Data shown:
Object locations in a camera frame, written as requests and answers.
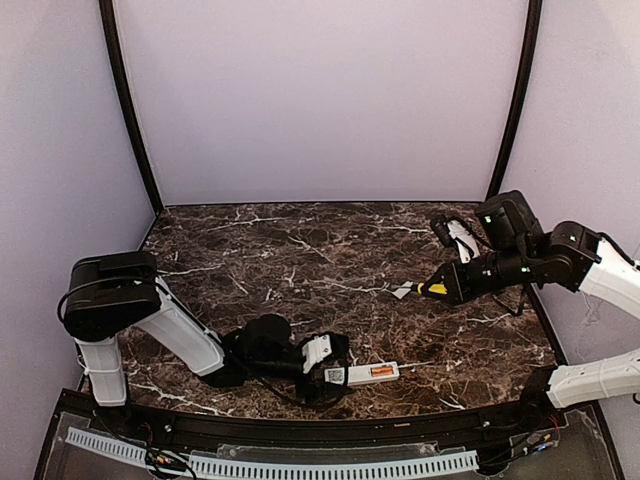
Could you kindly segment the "yellow handled screwdriver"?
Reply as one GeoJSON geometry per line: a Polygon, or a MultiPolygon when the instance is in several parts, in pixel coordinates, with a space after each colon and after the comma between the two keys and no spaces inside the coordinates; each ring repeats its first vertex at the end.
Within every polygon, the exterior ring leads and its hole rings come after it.
{"type": "Polygon", "coordinates": [[[448,293],[446,286],[442,283],[417,283],[413,284],[410,289],[422,296],[426,296],[427,294],[446,295],[448,293]]]}

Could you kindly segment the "white battery cover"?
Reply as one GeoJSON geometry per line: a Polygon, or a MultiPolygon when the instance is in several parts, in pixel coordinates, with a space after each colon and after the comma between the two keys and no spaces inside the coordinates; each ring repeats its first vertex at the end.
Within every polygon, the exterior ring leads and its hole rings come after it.
{"type": "Polygon", "coordinates": [[[406,281],[402,285],[398,286],[393,292],[392,295],[396,297],[398,300],[402,300],[409,293],[413,291],[414,283],[411,281],[406,281]]]}

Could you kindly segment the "white remote control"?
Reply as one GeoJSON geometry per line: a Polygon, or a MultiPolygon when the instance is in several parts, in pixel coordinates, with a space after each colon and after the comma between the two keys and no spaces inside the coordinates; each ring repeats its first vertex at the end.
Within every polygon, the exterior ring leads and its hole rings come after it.
{"type": "Polygon", "coordinates": [[[347,385],[349,387],[368,385],[373,383],[381,383],[388,381],[395,381],[399,378],[399,368],[396,362],[383,362],[376,364],[367,364],[359,366],[351,366],[348,369],[342,367],[335,367],[324,370],[324,380],[327,383],[343,385],[344,378],[347,377],[347,385]],[[378,377],[373,378],[370,374],[372,367],[391,365],[394,367],[395,375],[392,377],[378,377]]]}

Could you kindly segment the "orange battery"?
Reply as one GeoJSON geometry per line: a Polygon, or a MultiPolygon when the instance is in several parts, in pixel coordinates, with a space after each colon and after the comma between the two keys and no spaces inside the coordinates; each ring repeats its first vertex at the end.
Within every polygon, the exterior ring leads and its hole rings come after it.
{"type": "Polygon", "coordinates": [[[382,365],[382,366],[372,367],[370,369],[370,374],[373,378],[392,377],[395,375],[395,371],[394,371],[394,367],[391,365],[382,365]]]}

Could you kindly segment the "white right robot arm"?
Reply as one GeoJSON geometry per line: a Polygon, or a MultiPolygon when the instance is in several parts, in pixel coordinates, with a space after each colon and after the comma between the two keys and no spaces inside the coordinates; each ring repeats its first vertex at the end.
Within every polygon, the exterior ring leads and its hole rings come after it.
{"type": "MultiPolygon", "coordinates": [[[[563,221],[543,231],[523,194],[501,193],[475,210],[488,239],[487,253],[466,263],[441,265],[413,291],[460,305],[515,285],[557,284],[639,314],[639,264],[607,234],[563,221]]],[[[574,404],[639,394],[639,353],[579,365],[542,367],[521,393],[525,405],[560,410],[574,404]]]]}

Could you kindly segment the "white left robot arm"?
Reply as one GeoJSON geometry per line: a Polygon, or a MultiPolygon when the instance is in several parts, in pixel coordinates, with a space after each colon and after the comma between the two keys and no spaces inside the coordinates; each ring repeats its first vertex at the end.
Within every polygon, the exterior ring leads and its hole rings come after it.
{"type": "Polygon", "coordinates": [[[286,379],[295,395],[280,399],[317,410],[333,407],[351,392],[346,336],[324,332],[293,344],[290,323],[277,314],[221,336],[174,296],[147,252],[77,261],[56,314],[82,355],[93,397],[102,407],[121,407],[128,400],[118,335],[129,327],[153,337],[212,387],[241,386],[253,378],[275,393],[270,379],[286,379]]]}

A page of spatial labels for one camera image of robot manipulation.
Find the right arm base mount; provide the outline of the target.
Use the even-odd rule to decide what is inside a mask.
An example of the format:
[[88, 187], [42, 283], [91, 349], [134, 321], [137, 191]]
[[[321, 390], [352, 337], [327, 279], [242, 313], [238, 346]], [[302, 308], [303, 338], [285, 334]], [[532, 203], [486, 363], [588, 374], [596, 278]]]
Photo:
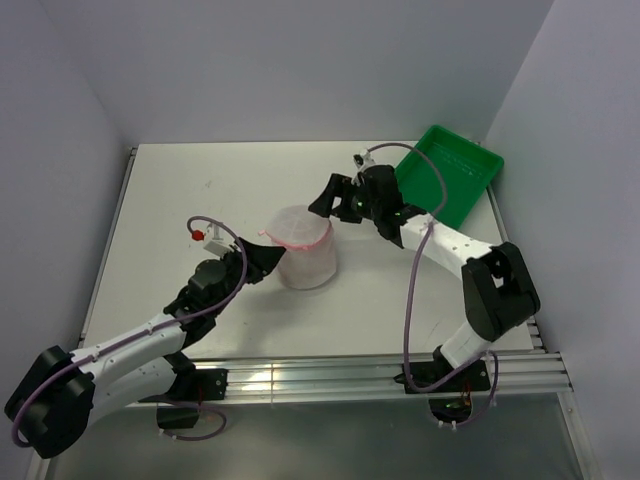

Problem to work on: Whenever a line of the data contains "segment", it counts; state how many such lines there are, with nothing added.

Task output: 6